Mom and Dad tried to get me to come home, of course, but I refused. I had realized that I had to make a new life for myself, and I figured at least I should do it where I was comfortable. I tried taking informal lessons on the skills that seemed most in demand out here, and my parents tried to help out by sending me my college fund. I grew up quite quickly, fending for myself. But there was too much competition for too few jobs at the time, the minor recession that the Change had caused had still not entirely receded. Eventually I realized that I was still going nowhere, and headed out "on the road" to look for something better. It wasn't as easy as it had been the first time, I had made a few new friends and it was lonely out between camps, but I had nothing better to do with my time.

"I guess it's kind of a standard story from that point on. I've been on the road ever since, eventually wandering out here to live in the open ocean for a while now. There aren't many of us out here, and it's a big ocean, but we do sometimes meet and socialize. The ocean isn't as homogeneous as it looks from the surface, there's lots of variation underneath. Places to gather, to form temporary or semi-permanent camps. Shipwrecks are popular. We're the squatters and vagrants of the sea, I suppose. But it's not so bad. Life is sometimes hard and lonely out here, but it's free."

Jeremy's rasping voice finally fell silent, and there was a lengthy pause. "So, what's your story?" He asked at last, perhaps with a slight grin on his expressionless face.

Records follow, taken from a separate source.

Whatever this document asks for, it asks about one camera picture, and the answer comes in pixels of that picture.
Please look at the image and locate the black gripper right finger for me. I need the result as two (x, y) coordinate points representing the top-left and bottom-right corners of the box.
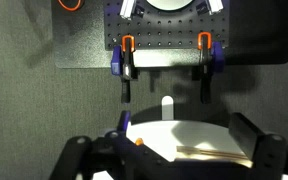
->
(228, 112), (267, 163)

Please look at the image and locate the black perforated breadboard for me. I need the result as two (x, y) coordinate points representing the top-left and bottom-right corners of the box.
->
(103, 0), (230, 51)

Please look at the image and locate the small yellow-orange toy fruit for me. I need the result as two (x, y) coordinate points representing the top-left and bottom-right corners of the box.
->
(134, 137), (145, 147)

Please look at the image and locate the black metal mounting plate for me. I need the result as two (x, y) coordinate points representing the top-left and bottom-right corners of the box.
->
(51, 0), (288, 70)

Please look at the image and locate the orange cable loop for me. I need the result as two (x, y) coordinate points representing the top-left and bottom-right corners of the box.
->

Aaron and Karen were jolted from their reverie. "Wow," Karen mumbled with awe. "Sounds very frontiersy. Do you ever visit coastal cities any more? I've seen underwater buildings by some of them..."

Jeremy shook his head. "Nope. No real use for them. I suppose if I got sick or something, but since I have no possessions or need for possessions I can't think of any other reason. I know many fish who do, though."

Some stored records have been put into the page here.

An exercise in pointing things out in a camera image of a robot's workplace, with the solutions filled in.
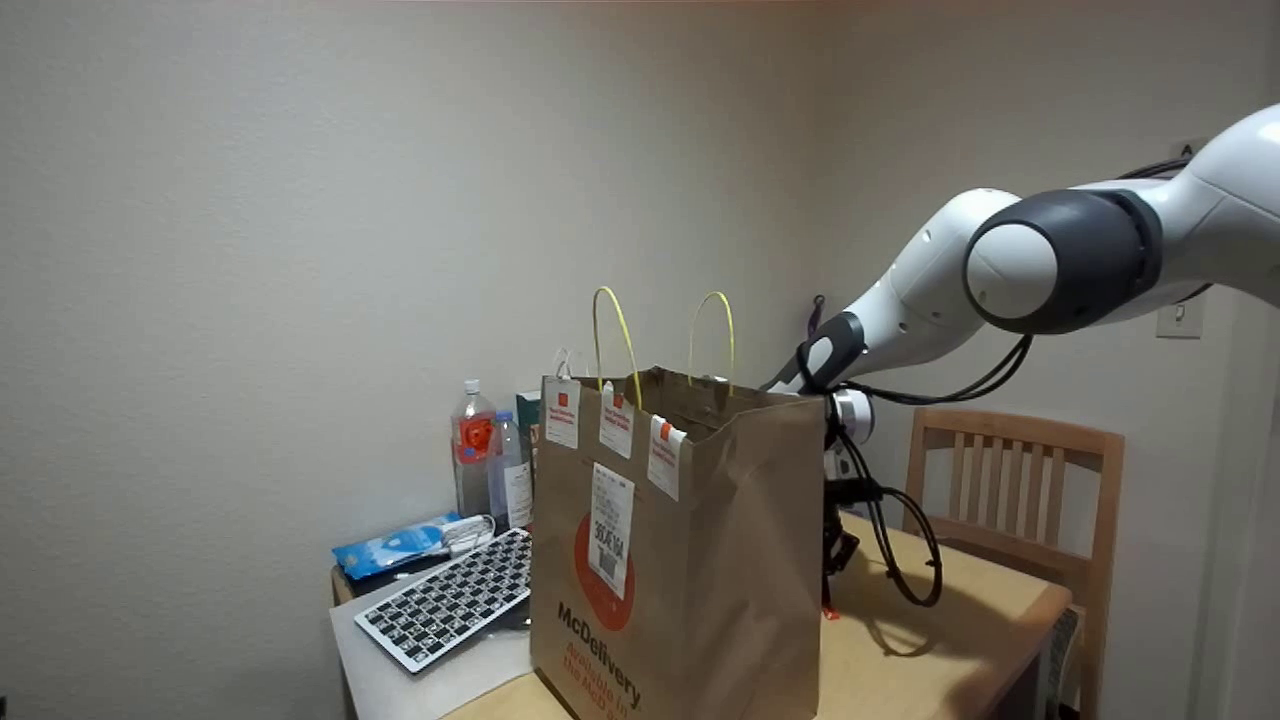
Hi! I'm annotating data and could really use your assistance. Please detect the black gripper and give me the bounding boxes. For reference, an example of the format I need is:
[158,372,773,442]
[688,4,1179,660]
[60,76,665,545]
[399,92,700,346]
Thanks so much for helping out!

"What about your parents?" Aaron asked.

"They know I'm okay," Jeremy replied vaguely. "I let them know that every once and a while." Another short silence ensued, and then finally Jeremy sighed. "Well, I'm getting pretty parched up here, I think I'll be heading back out again. It was nice meeting you, threats of head-bashing aside. Try heading about 20 miles south, there's lots of big trout in the area."

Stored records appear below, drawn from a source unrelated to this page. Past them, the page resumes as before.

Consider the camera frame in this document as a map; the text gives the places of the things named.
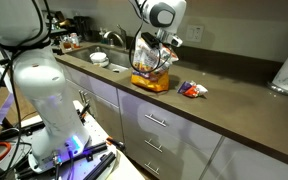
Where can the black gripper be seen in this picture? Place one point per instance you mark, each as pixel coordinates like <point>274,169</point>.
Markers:
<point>163,45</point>

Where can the orange white plastic snack bag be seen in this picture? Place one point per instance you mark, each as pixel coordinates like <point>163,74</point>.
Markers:
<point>150,78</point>

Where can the chrome faucet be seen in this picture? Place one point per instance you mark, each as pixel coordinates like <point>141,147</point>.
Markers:
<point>115,36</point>

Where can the stainless steel sink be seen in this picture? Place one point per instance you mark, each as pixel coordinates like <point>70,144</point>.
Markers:
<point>114,57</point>

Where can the red white purple snack pack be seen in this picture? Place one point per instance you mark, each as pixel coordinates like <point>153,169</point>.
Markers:
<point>192,90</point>

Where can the small soap bottle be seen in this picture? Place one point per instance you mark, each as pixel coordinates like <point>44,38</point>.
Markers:
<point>102,36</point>

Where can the white bowl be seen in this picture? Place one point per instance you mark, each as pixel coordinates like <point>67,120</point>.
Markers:
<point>99,58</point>

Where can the black coffee maker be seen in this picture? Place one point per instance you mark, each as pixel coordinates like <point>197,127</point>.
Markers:
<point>83,28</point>

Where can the white red pill bottle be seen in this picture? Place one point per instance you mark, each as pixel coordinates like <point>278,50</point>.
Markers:
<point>74,39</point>

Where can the amber bottle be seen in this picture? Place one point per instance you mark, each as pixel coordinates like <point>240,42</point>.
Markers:
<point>66,42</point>

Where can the grey kitchen cabinet unit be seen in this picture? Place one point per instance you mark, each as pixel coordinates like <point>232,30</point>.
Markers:
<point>170,143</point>

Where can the orange black clamp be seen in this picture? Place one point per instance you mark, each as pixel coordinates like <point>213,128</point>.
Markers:
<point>115,143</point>

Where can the metal roll holder base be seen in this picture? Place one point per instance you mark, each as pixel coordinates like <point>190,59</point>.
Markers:
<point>280,90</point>

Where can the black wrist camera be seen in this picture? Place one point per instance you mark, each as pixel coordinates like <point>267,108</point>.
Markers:
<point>150,38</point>

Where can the white wall outlet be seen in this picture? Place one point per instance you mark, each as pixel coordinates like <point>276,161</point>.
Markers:
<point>194,33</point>

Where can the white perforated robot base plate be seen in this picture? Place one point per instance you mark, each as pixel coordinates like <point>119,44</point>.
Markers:
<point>95,133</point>

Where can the black aluminium rail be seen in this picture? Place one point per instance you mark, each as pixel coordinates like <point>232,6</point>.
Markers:
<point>99,166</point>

"Wait!" But before Karen could say more, Jeremy gave his tail a powerful flick and did a smooth backward leap over the side of the boat. He vanished back into the water without a trace. The two fishers looked at each other, and then Aaron shrugged uncertainly.

"Well, at least he was understanding of the mistake... and he was a good guest."

Karen sighed. "I just wish there was more we could have done for him than just listen to his life's story like that..."

"Like what? Give him our spare change?"

Karen shook her head unhappily, sighing again. "Oh well. Still feel like hitting those trout he mentioned?"

Aaron grimaced. "Not today. I think we should hit the nearest restaurant to the marina instead. Guaranteed gene-tested seafood... and lots of other people around, too." Karen nodded sadly, shifted back to norm, and resumed her perch on the deck chair looking out over the calm, empty ocean.